C. Project and marketplace data (stored in Cloudflare D1)

• Project data: project name, color, icon, summary, chat history, shortcut JSON, and a cached signed shortcut file (BLOB).
• Marketplace metadata: likes, downloads, remixes count, creator name, creator profile image, and whether a project is public or private.
• Rate limit and usage data: daily counters by user and category to enforce plan limits.

D. Automatically collected data

• Usage and device data: events and interactions with the Service, and basic device and browser information.
• Log data: IP address and infrastructure logs collected by Cloudflare as part of hosting and security operations.

E. Chat history handling

Chat history is normalized and trimmed (currently up to the last 80 messages, with content length limits) to keep context relevant and manageable.

3. AI Processing

When you use AI features, we send relevant prompt and context data to OpenRouter to generate output.

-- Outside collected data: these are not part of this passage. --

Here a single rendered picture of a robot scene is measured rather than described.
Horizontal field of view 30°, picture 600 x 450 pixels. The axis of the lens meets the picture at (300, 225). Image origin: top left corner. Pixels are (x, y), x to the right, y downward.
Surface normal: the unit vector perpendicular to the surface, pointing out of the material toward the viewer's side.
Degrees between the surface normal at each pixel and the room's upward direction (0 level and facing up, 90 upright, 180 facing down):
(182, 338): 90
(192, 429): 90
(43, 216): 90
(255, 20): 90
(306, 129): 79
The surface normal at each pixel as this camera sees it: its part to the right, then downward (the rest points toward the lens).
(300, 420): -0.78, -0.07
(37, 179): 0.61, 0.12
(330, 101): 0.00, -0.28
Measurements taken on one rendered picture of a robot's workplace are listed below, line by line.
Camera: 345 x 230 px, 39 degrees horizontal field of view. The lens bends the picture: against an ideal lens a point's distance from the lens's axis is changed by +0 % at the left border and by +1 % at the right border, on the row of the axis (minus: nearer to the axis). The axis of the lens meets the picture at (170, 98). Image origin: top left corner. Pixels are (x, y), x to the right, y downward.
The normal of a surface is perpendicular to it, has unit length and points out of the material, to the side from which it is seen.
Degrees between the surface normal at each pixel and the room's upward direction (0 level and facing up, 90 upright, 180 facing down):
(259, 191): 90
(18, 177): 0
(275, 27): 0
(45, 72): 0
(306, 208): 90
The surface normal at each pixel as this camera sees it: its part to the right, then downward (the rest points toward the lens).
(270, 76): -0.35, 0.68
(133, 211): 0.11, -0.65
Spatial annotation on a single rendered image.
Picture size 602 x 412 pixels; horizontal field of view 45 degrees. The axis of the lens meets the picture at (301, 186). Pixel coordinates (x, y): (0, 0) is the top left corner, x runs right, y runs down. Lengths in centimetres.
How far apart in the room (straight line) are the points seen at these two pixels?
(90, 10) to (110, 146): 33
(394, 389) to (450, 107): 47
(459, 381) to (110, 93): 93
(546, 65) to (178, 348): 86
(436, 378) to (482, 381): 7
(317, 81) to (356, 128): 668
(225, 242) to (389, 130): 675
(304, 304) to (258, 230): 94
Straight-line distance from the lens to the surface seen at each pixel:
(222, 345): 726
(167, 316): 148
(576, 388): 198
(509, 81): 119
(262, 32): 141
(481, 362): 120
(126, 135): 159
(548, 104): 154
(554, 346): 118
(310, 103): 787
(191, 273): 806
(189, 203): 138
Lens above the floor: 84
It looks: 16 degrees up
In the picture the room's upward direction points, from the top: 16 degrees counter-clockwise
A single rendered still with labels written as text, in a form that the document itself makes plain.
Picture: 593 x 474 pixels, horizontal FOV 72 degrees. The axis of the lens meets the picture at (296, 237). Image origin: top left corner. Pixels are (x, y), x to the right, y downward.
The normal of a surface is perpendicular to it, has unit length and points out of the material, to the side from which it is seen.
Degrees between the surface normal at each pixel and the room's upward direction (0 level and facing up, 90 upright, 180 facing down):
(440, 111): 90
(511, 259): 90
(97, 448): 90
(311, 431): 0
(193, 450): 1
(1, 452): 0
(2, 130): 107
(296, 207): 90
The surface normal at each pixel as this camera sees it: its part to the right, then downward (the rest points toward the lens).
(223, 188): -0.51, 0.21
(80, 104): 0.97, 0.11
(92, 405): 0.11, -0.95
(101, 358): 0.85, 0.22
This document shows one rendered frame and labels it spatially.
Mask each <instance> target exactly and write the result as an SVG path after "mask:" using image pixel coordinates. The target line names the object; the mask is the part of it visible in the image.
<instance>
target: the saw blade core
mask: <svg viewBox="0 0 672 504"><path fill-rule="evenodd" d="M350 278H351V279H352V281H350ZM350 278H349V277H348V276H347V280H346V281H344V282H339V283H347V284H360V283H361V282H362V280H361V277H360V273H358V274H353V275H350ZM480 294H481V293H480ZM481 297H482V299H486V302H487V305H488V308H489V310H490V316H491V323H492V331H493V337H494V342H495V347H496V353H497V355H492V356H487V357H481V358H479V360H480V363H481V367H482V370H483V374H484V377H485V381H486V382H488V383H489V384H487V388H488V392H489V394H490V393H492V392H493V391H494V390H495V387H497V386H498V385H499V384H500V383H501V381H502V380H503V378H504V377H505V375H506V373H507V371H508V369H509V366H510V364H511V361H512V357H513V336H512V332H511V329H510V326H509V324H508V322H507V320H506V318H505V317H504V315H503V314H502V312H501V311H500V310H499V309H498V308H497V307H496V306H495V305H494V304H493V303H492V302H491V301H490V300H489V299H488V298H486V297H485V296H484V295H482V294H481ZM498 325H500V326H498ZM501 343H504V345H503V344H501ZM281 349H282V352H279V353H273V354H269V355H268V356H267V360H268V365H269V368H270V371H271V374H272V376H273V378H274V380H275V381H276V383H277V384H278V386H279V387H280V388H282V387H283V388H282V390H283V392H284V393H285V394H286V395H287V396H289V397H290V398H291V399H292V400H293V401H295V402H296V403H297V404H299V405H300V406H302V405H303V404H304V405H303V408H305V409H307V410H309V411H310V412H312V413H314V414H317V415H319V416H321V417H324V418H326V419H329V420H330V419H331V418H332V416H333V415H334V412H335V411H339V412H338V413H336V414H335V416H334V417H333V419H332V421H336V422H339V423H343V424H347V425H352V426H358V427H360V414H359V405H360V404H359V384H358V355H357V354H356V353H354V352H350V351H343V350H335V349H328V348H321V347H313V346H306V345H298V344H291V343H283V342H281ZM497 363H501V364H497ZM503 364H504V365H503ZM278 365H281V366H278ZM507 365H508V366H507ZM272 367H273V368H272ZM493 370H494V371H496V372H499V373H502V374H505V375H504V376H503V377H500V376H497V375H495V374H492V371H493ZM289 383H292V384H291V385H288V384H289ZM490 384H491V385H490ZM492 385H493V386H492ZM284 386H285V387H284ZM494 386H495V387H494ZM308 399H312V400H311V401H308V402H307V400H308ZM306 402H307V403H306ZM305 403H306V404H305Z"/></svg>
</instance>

• Default model: openai/gpt-oss-120b (OSS-120B)
• Providers (in order): DeepInfra, Novita, GMICloud, NCompass
• We disable OpenRouter fallbacks, so if none of these providers are available the request may fail.

We do not allow providers to train on your data to our knowledge, but providers may apply their own policies. If you have concerns, you should review OpenRouter and provider policies.

4. Shortcut Conversion and Signing

To deliver a signed shortcut, your program is converted to a plist and sent to our signing service. The signed file may be stored in Cloudflare D1 as a cached file for faster downloads.

5. Analytics

We use:

• Google Analytics (gtag)
• Cloudflare analytics and logging

These systems may collect IP address, device information, and usage events to help us understand usage and improve the Service.

6. Payment Information

Payments are processed by Stripe through Clerk Billing. We do not store full payment card details on our servers. Billing status and plan features are handled by Clerk.

7. How We Use Information

• Provide, maintain, and improve the Service.
• Generate, convert, and sign shortcuts.
• Operate the marketplace and display public projects.
• Enforce rate limits and plan features.
• Prevent abuse, detect fraud, and secure the platform.
• Communicate with you, including responding to support requests.

8. Sharing and Disclosure

We share data only as needed to provide the Service, including with:

• Clerk: authentication and billing.
• Stripe: payment processing via Clerk.
• OpenRouter: AI inference requests.
• Cloudflare: hosting, database, and infrastructure logs.
• Google Analytics: site analytics.

We may also disclose information if we believe disclosure is reasonably necessary to comply with law, enforce our Terms, protect our users, or prevent fraud or security issues.

9. Public Projects

If you publish a project, metadata such as name, summary, icon, creator name, creator profile image, and marketplace counts are public. The shortcut itself may be downloadable by other users depending on how the marketplace feature works at the time of publishing.

10. Data Retention

We retain your project data while your account is active or until you delete the project.

When Clerk notifies us that a user account has been deleted, we delete associated projects, likes, and download records from our database. Some information may persist for a limited time in backups, logs, or for legal and security purposes.

11. Security

We use reasonable technical measures designed to protect data. No system can guarantee absolute security, and you use the Service at your own risk.

12. Cookies and Local Storage

Clerk and our UI use cookies and local storage for authentication, security, theme preferences, and user experience settings. You can control cookies through your browser settings, but some parts of the Service may not function properly if you disable them.

13. Your Choices and Rights

You can update or delete projects in the editor. You can delete your account through Clerk.

Depending on where you live, you may have additional privacy rights (such as access, deletion, or correction). For privacy requests, contact contact@shortcutstudio.app.

14. Changes to this Policy

We may update this Privacy Policy from time to time. We will post updates and revise the "Last updated" date above.

15. Contact

For questions about privacy, contact contact@shortcutstudio.app.